Но когда исследователь или критик подменяет оценку объекта самооценкой, он с логической необходимостью должен сделать еще одно допущение - что изучаемый объект с фанатической настойчивостью следует своим декларациям - иначе, какой смысл изучать последние? Таким образом, можно говорить о совершенно специфическом явлении культуры - мнимой экзальтации, приписываемой обществоведами изучаемым сообществам для удобства своей познавательной работы. Историки, этнографы, антропологи любят ошарашивать публику рассказами о чрезмерно жестоких или причудливых нравах, царящих в среде тех или иных народов. И на помощь престижу ученого приходит мнимость экзальтации.
Кстати, возможно, что как раз религиозные евреи защищены от такого искажающего внимания со стороны общественных наук объемистостью и разработанностью своего Закона.
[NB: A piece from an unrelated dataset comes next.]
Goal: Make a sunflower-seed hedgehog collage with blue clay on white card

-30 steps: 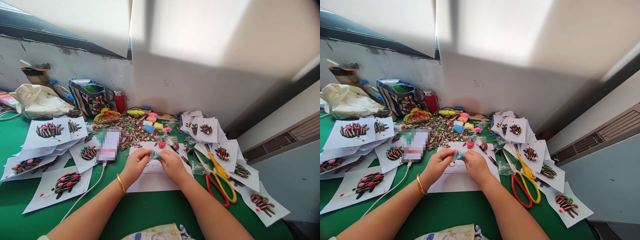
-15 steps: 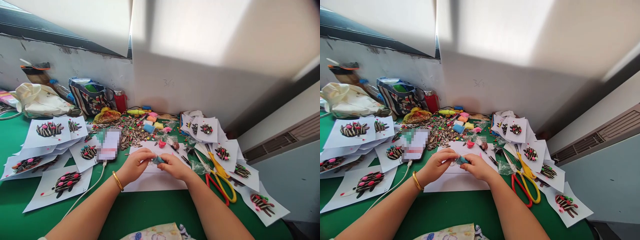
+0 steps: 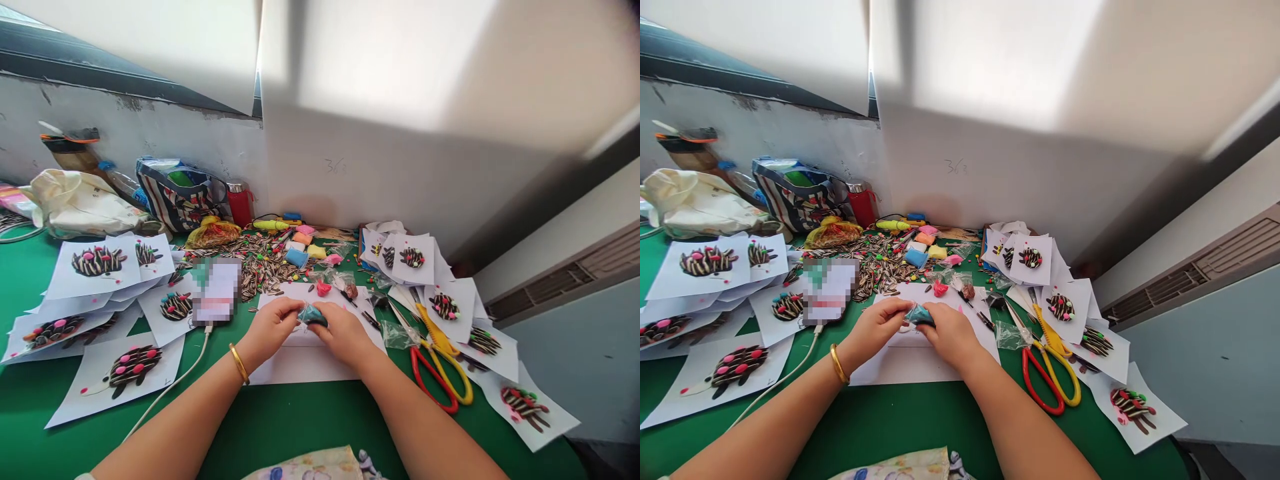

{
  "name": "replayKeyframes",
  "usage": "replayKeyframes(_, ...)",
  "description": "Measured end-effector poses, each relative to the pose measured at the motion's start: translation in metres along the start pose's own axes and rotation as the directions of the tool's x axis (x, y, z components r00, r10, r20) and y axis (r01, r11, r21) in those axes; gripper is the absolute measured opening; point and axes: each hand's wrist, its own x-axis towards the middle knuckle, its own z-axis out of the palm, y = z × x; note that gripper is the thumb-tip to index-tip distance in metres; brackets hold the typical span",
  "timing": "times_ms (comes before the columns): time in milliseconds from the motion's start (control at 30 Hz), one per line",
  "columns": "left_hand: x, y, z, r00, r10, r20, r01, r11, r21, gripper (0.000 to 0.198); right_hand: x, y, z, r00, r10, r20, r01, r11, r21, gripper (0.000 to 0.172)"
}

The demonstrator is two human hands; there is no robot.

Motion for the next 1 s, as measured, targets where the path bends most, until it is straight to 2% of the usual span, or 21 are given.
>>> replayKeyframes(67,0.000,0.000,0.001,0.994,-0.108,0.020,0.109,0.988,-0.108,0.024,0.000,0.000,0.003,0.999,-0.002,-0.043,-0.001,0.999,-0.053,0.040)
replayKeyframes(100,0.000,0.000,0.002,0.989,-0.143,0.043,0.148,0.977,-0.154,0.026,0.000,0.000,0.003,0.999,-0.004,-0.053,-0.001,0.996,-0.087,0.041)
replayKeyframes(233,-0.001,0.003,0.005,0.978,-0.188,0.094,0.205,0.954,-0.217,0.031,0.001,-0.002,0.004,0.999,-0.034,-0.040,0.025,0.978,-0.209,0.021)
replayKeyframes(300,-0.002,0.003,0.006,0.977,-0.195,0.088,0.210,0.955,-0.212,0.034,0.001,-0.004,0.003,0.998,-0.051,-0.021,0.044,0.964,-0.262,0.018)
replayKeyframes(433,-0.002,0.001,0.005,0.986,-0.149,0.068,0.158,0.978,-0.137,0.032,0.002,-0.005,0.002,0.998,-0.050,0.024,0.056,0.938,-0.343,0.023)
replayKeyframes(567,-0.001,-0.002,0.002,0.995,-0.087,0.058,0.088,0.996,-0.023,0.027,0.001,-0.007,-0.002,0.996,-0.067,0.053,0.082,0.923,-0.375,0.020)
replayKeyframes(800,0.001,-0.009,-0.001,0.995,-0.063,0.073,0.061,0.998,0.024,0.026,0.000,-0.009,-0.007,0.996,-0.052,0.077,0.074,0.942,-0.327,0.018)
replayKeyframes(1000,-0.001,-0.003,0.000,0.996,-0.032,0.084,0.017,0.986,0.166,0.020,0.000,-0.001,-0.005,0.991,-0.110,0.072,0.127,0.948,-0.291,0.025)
Изучение религиозного закона евреев, Галахи - дело не менее, а более трудоемкое, чем изучение быта евреев.
Как всякая мнимость, мнимая экзальтация в соблюдении норм имеет право на существование в определенных рамках. Но эти рамки чрезвычайно узки, к тому же, когда речь идет о живых людях, особенно о современниках, то эта мнимость теряет свою безобидность, ведь с невменяемыми фанатиками обращаются как со зверями. Хотя тот, кто презентует себя лозунгами, скорее надеется, чем опасается, что его примут за фанатично преданного этим лозунгам. Удобство и не трудоемкость изъяснения лозунгами с одной стороны, и не трудоемкость изучения своего противника по этим лозунгам с другой перевешивают все связанные с этим опасности.
В американском кино, наверное, самый главный персонаж - это преступник-маньяк. Для остросюжетных фильмов требуются страшные злодейства, жуткие преступления, и не совсем понятно, какая же может быть рациональная причина для такого экстраординарного зла. Ну а у сумасшедшего можно не спрашивать, зачем он с таким упорством делает такие бессмысленные вещи. Ну а если не маньяки, то в ход идут исламские или марксистские фанатики, то есть тоже люди на гране вменяемости.
Фигура мнимого фанатика выгодна всем - и искусству, и науке, и политической журналистике. Она, как стенка аквариума, защищает мысль от сложности и многообразия реальности.